THE TASK>
Write the listing out again word for word, excluding any pictures.

INFORMATION PROVIDED>

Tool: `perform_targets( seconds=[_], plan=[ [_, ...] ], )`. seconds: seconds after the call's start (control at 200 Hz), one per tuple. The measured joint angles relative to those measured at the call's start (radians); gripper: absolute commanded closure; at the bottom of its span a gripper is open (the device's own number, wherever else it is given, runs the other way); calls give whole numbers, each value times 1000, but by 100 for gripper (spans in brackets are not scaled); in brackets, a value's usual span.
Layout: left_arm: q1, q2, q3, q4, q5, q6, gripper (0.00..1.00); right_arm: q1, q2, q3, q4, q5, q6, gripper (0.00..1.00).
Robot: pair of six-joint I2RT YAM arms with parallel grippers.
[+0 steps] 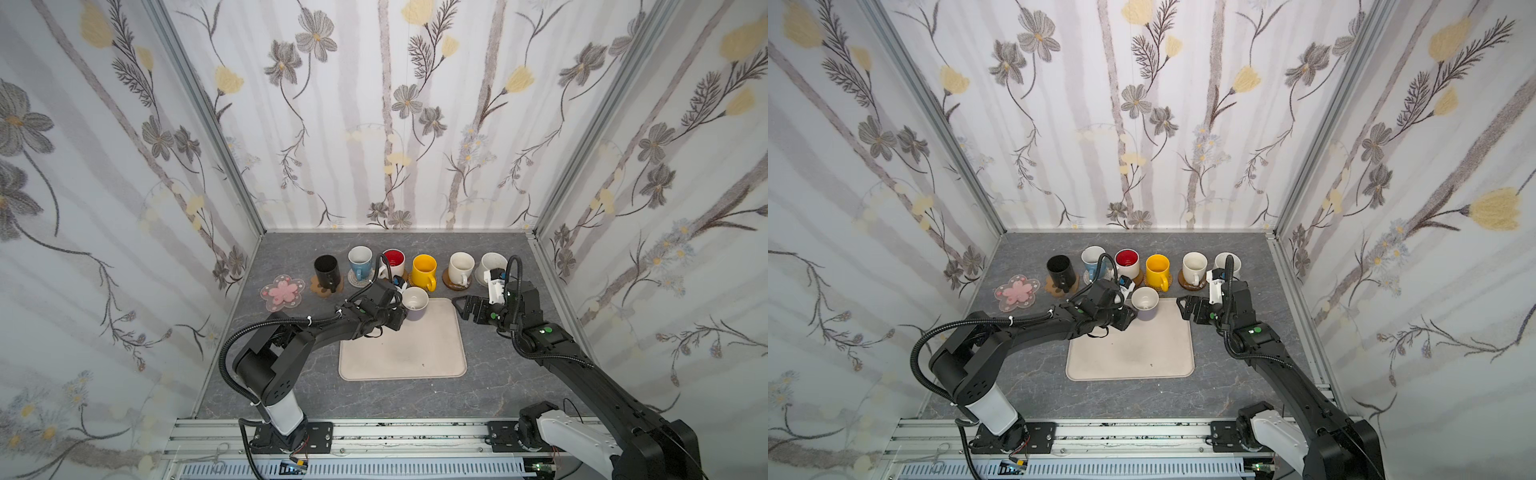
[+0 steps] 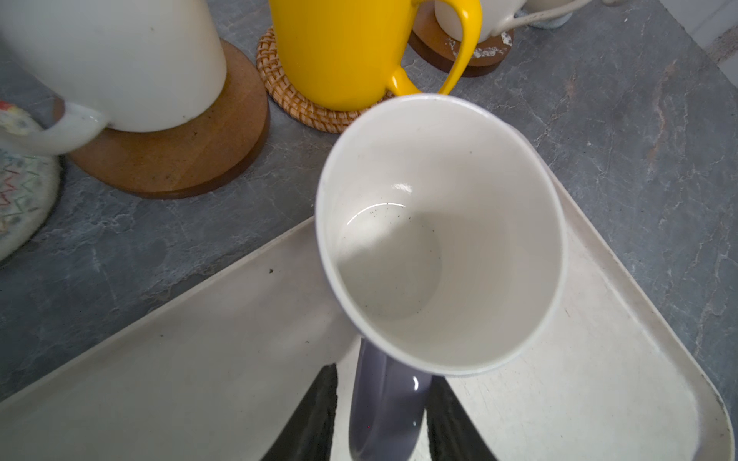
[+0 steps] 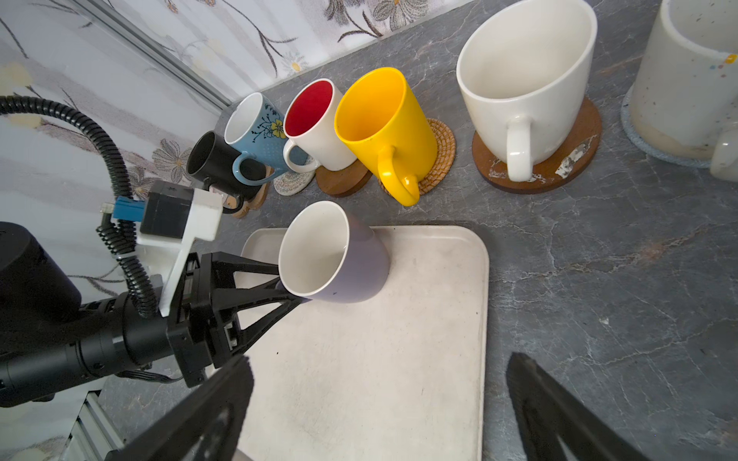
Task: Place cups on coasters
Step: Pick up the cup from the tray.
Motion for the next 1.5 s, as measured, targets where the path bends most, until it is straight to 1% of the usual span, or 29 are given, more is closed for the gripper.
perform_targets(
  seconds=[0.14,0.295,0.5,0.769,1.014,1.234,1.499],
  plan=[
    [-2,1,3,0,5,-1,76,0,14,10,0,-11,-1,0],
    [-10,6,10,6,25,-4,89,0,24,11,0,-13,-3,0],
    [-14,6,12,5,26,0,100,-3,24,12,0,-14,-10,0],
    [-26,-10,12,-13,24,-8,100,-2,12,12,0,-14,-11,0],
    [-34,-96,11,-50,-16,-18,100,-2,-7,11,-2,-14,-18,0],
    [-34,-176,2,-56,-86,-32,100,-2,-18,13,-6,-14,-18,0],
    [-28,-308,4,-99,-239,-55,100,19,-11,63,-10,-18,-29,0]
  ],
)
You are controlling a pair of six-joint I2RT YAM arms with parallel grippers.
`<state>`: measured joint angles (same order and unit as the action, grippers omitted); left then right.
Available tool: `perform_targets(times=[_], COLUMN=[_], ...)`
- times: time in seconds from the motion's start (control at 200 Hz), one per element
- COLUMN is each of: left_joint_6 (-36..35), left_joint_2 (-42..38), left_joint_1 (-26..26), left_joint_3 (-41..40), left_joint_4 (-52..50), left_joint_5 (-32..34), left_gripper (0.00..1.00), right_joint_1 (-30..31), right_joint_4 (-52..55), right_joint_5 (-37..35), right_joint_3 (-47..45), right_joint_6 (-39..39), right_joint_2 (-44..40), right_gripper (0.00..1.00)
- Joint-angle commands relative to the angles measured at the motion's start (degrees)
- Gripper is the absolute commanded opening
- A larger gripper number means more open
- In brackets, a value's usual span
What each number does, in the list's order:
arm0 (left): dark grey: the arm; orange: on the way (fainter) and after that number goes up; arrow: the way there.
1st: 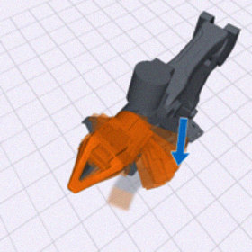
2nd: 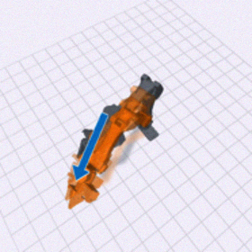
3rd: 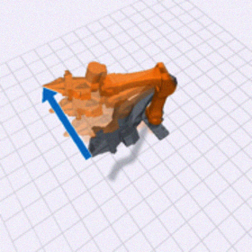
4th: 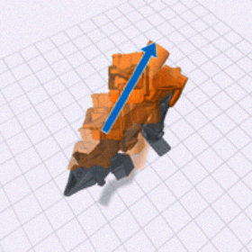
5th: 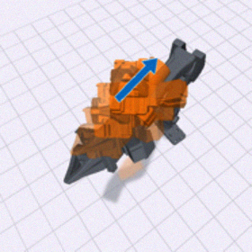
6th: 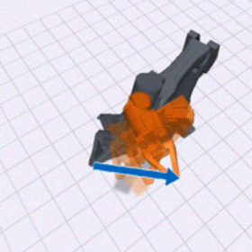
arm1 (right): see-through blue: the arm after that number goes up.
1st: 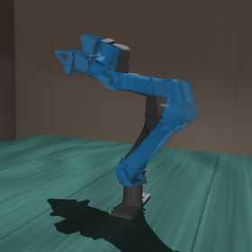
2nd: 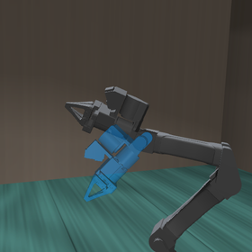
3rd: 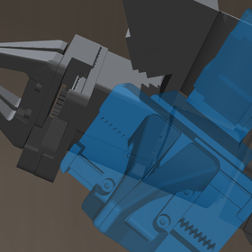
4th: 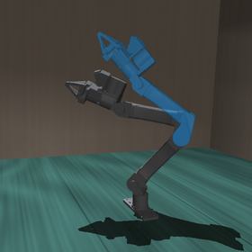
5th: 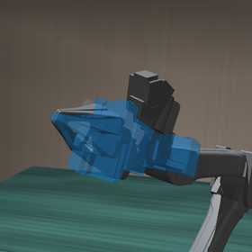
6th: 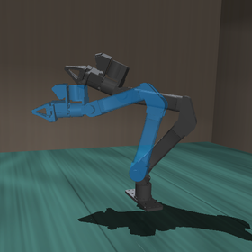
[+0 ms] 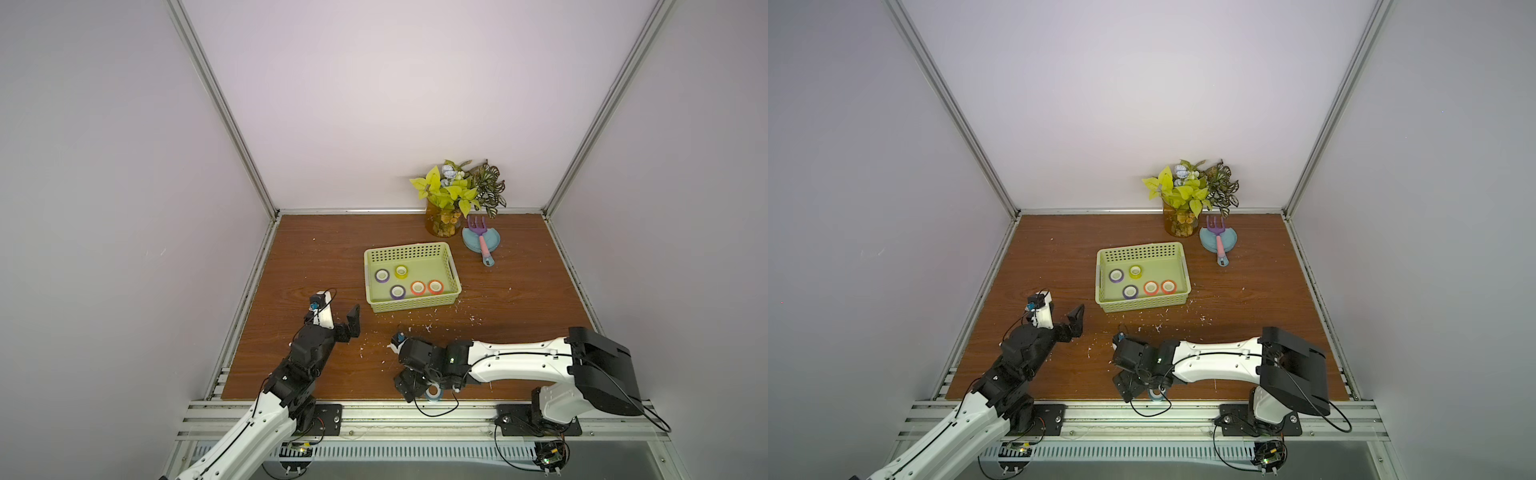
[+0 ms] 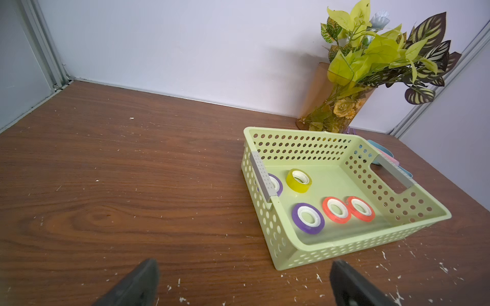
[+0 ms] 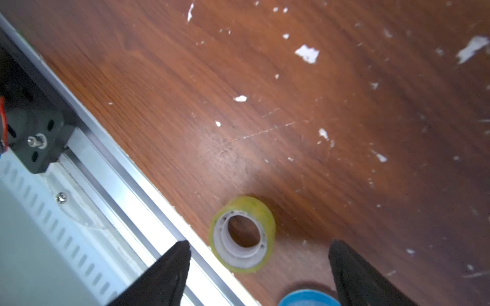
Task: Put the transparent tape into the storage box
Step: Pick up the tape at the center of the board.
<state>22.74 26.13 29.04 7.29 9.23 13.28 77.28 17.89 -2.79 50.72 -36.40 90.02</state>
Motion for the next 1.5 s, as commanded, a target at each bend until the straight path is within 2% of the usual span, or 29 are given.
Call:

EXPECTED ANSWER>
Tool: `perform_targets( seconds=[_], plan=[ [_, ...] ], )`. seconds: seconds after the call's start (control at 200 Hz), one per tuple. The measured joint angles relative to those measured at the call's start (radians); gripper: absolute commanded closure; at the bottom of its span a gripper is open (the device's own number, wherever else it is given, runs the other way); calls give whole numbers, each value times 1000, but by 100 for gripper (spans in brackets are not scaled); in brackets, a value's usual span.
Layout: left_arm: q1, q2, q3, q4, q5, q6, gripper (0.00..1.00); right_arm: q1, q2, q3, q4, q5, q6, gripper (0.00..1.00).
Robot: pair of six-joint I2RT YAM arms with parallel grippers.
[+0 steps] 
[+0 steps] 
[+0 steps] 
Task: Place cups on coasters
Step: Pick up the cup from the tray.
Motion for the next 1.5 s, as measured, targets where the path bends most, until it is straight to 1% of the usual span, or 29 are given, more is closed for the gripper.
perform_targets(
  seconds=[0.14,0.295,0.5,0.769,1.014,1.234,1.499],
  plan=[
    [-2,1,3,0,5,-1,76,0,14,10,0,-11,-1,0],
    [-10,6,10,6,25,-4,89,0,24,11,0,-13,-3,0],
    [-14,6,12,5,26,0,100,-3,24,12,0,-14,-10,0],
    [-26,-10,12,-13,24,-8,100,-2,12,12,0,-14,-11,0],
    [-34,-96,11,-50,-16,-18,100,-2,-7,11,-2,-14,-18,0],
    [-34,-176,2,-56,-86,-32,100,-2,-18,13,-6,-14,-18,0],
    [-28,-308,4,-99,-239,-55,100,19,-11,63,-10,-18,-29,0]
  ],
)
You are controlling a pair of six-joint I2RT YAM arms with parallel grippers.
`<state>`: measured joint angles (same order and unit as the action, grippers omitted); left then right.
Available tool: `perform_targets(times=[_], COLUMN=[_], ...)`
- times: time in seconds from the motion's start (control at 200 Hz), one per element
- COLUMN is each of: left_joint_6 (-36..35), left_joint_2 (-42..38), left_joint_1 (-26..26), left_joint_3 (-41..40), left_joint_4 (-52..50), left_joint_5 (-32..34), left_gripper (0.00..1.00), right_joint_1 (-30..31), right_joint_4 (-52..55), right_joint_5 (-37..35), right_joint_3 (-47..45), right_joint_6 (-39..39), right_joint_2 (-44..40), right_gripper (0.00..1.00)
- Joint-angle commands relative to the angles measured at the motion's start (degrees)
- Gripper is the absolute commanded opening
- A larger gripper number means more open
- In brackets, a value's usual span
What each number does, in the list's order:
arm0 (left): dark grey: the arm; orange: on the way (fainter) and after that number goes up; arrow: the way there.
1st: 
2nd: 
3rd: 
4th: 
5th: 
6th: 
arm1 (right): see-through blue: the arm after that number goes up.
1st: 
2nd: 
3rd: 
4th: 
5th: 
6th: 
[+0 ms] 
[+0 ms] 
[+0 ms] 
Task: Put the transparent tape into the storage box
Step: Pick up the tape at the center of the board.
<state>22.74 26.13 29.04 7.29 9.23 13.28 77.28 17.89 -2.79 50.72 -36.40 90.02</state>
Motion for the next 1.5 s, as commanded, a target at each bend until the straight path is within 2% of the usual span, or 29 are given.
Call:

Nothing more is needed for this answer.